** Task directions **
Stop at the line containing "behind a name.": every line of the listing from the first up to that one must be set down exactly.

** Available data **
★ ★ ★ ★ ★ ★ ★

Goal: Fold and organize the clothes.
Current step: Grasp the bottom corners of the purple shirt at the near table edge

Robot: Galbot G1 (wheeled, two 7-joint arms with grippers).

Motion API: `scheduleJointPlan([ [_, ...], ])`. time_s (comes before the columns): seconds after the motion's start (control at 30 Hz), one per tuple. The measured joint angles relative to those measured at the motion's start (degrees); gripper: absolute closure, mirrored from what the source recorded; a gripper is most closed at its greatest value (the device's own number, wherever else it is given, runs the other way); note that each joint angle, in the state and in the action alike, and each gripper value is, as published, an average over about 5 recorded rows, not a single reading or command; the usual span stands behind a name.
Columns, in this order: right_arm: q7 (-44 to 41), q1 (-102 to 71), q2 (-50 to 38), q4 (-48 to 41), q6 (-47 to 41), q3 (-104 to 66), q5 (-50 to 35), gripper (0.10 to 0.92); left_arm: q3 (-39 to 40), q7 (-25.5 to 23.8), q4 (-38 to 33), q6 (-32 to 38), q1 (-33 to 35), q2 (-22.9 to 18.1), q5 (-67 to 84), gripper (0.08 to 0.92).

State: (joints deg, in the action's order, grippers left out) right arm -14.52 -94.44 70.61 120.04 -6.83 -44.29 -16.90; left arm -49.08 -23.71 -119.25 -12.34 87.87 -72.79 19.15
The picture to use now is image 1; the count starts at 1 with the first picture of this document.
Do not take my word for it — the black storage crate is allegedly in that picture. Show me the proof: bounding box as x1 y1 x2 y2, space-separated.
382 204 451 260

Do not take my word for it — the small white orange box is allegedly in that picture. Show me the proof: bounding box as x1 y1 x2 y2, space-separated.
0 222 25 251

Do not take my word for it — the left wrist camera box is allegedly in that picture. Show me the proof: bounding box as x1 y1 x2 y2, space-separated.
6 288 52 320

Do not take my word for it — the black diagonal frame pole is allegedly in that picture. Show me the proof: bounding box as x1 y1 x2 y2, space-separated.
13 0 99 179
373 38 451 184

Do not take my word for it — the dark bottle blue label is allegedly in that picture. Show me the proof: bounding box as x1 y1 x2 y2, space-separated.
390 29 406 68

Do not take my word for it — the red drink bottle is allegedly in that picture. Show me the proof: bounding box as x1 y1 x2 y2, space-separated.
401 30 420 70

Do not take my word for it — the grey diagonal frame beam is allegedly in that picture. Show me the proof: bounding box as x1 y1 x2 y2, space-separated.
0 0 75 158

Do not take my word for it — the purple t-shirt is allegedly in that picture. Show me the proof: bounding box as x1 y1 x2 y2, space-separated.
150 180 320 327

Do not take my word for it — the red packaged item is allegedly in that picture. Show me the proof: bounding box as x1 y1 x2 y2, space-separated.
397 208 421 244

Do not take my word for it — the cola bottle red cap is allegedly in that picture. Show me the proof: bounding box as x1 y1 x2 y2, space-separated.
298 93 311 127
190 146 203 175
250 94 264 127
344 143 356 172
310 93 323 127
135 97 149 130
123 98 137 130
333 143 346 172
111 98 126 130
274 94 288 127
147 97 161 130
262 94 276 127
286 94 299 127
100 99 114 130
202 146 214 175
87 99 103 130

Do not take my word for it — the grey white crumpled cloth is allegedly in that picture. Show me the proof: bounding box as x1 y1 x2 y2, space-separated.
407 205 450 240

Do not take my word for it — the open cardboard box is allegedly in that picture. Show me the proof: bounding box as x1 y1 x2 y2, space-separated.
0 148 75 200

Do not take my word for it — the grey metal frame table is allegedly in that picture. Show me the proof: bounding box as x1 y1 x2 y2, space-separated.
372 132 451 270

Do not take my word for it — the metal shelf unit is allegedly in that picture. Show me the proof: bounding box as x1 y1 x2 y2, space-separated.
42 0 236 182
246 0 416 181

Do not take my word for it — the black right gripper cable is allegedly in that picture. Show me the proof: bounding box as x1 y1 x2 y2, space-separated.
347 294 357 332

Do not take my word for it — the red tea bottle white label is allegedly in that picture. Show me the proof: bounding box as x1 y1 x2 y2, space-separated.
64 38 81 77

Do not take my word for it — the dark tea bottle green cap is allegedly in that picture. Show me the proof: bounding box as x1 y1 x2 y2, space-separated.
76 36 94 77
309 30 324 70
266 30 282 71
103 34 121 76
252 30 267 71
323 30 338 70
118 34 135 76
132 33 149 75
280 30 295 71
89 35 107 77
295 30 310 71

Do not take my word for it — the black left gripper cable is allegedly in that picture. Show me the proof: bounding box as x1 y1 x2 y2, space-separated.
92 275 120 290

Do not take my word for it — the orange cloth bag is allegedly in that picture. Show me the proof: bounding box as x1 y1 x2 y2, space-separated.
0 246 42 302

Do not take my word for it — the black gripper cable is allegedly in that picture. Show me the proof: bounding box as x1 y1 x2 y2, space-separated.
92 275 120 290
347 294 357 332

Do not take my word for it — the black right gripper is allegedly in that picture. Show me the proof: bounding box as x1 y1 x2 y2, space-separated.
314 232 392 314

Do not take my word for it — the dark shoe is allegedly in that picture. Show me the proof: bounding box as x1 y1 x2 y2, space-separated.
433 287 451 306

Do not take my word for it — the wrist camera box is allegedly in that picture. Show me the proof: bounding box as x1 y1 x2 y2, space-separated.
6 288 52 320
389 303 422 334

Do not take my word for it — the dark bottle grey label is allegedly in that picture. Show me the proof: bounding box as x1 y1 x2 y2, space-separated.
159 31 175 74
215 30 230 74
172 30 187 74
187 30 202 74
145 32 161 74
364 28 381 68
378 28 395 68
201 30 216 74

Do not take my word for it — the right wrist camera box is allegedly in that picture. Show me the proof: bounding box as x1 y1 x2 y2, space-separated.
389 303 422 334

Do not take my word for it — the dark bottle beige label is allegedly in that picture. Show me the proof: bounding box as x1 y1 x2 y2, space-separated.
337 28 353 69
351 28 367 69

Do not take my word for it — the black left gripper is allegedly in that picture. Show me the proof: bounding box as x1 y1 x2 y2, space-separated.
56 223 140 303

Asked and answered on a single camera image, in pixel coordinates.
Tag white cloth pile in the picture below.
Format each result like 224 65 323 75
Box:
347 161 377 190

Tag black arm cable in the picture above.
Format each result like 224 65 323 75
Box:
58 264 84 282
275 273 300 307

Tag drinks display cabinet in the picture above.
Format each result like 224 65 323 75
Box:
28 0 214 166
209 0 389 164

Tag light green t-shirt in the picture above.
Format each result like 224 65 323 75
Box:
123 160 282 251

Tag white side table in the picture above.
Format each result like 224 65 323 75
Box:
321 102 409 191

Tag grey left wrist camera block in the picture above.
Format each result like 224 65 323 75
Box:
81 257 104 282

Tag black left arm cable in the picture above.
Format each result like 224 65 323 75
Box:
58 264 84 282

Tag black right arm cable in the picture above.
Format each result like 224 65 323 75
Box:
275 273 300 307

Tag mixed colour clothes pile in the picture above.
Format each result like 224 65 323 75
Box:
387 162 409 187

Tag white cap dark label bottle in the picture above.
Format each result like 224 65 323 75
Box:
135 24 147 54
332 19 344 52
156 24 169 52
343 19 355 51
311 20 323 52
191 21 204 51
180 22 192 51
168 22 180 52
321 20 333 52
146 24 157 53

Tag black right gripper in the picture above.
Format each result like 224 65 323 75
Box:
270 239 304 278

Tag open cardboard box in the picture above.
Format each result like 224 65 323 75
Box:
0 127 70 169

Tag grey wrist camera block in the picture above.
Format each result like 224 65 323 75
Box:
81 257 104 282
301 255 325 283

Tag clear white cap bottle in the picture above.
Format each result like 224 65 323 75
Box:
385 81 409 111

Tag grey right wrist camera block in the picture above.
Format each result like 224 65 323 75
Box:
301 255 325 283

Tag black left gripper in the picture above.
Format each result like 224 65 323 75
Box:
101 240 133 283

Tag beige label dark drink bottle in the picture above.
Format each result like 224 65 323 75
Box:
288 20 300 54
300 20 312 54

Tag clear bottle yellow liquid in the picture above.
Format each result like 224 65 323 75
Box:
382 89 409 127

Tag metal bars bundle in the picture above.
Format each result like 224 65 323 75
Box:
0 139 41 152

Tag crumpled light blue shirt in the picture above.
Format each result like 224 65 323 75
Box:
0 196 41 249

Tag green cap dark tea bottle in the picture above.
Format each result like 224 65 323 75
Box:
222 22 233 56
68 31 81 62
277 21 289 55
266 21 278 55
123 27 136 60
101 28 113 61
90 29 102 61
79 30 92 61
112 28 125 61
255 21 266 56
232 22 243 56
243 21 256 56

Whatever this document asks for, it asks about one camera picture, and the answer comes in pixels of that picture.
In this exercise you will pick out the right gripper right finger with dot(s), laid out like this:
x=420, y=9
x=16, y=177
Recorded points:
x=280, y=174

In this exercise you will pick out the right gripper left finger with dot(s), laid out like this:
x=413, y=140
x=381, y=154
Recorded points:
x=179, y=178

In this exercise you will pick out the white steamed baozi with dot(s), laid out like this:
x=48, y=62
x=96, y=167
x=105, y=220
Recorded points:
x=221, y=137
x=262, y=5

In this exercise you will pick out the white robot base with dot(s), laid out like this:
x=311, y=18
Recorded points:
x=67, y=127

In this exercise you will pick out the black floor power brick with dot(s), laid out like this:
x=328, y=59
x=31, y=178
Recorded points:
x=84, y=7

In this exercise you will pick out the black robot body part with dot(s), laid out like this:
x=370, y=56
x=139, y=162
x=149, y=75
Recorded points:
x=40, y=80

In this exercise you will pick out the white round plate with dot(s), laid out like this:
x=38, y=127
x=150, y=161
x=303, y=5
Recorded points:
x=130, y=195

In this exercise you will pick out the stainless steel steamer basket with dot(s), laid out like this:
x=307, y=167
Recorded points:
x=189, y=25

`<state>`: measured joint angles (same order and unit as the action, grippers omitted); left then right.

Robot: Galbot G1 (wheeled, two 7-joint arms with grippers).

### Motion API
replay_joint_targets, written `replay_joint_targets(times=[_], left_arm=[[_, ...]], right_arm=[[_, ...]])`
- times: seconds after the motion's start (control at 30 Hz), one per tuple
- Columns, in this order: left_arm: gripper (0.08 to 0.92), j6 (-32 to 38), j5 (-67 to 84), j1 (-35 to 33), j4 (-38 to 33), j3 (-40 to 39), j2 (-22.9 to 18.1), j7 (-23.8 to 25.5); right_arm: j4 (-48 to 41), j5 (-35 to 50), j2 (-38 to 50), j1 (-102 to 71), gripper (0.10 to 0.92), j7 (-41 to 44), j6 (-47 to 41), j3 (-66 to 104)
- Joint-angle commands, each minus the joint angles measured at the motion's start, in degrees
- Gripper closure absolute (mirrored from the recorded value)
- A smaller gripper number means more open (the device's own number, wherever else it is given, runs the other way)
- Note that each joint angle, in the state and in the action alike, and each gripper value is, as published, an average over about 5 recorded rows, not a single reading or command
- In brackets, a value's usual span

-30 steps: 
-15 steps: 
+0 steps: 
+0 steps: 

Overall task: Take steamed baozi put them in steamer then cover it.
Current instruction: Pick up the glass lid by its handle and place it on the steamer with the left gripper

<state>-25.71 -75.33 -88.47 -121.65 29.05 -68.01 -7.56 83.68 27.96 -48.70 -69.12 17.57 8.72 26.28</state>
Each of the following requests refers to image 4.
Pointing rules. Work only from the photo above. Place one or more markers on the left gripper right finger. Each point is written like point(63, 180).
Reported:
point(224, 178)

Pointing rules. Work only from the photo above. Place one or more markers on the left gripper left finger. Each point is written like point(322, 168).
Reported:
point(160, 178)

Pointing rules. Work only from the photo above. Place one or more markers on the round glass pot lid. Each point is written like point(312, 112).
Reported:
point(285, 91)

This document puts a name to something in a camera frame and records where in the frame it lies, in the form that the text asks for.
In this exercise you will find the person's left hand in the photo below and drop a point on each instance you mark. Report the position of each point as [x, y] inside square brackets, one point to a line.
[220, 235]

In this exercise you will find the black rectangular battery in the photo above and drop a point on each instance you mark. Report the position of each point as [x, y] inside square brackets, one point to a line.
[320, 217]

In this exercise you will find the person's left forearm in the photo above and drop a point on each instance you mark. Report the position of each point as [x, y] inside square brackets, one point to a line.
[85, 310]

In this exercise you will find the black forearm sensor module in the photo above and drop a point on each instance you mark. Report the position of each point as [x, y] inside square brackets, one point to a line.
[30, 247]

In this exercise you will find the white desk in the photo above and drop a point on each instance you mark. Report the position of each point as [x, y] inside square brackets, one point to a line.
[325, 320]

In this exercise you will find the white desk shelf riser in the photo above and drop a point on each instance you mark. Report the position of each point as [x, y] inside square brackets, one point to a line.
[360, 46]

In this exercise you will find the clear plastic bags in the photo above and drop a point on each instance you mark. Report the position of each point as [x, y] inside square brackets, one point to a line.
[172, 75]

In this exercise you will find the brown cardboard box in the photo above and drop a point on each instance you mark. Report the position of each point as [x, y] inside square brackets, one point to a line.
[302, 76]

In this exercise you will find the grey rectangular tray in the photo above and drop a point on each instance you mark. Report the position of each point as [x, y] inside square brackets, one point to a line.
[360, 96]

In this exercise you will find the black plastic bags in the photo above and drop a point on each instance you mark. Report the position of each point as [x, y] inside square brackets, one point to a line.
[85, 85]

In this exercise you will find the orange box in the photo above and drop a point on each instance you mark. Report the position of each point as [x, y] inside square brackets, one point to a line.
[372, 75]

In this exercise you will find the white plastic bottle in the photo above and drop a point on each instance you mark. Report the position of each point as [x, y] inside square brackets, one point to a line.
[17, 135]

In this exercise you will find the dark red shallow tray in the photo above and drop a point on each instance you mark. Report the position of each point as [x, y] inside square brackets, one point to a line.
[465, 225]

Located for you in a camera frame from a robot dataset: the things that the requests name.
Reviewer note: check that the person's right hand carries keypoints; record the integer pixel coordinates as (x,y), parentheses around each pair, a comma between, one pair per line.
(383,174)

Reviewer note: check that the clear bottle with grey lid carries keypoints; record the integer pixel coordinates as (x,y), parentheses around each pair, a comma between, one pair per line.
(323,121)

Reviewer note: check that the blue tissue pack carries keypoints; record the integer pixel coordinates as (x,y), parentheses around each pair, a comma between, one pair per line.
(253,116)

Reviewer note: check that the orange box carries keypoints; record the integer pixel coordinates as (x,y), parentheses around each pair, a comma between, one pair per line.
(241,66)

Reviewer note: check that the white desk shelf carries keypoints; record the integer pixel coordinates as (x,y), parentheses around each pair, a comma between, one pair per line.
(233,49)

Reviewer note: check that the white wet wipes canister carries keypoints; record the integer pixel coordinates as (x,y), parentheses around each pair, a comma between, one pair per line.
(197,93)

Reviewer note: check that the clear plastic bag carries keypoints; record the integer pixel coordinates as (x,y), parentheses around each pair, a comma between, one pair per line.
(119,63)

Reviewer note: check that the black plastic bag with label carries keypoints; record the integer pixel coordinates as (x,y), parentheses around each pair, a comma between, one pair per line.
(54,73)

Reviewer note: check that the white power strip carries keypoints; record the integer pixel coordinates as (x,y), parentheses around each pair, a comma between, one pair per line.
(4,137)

★ ★ ★ ★ ★ ★ ★

** Answer to the exercise **
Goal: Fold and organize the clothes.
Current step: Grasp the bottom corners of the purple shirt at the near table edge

Robot: Galbot G1 (wheeled, two 7-joint arms with grippers).

Motion API: `scheduleJointPlan([ [_, ...], ])`. time_s (comes before the columns): seconds after the motion's start (control at 30 Hz), one per tuple. The measured joint angles relative to those measured at the motion's start (degrees); gripper: absolute closure, mirrored from what the source recorded; a gripper is most closed at its greatest value (the device's own number, wherever else it is given, runs the other way); note that each joint angle, in the state and in the action alike, and each gripper value is, as published, an average over about 5 recorded rows, not a single reading or command; the usual span stands behind a name.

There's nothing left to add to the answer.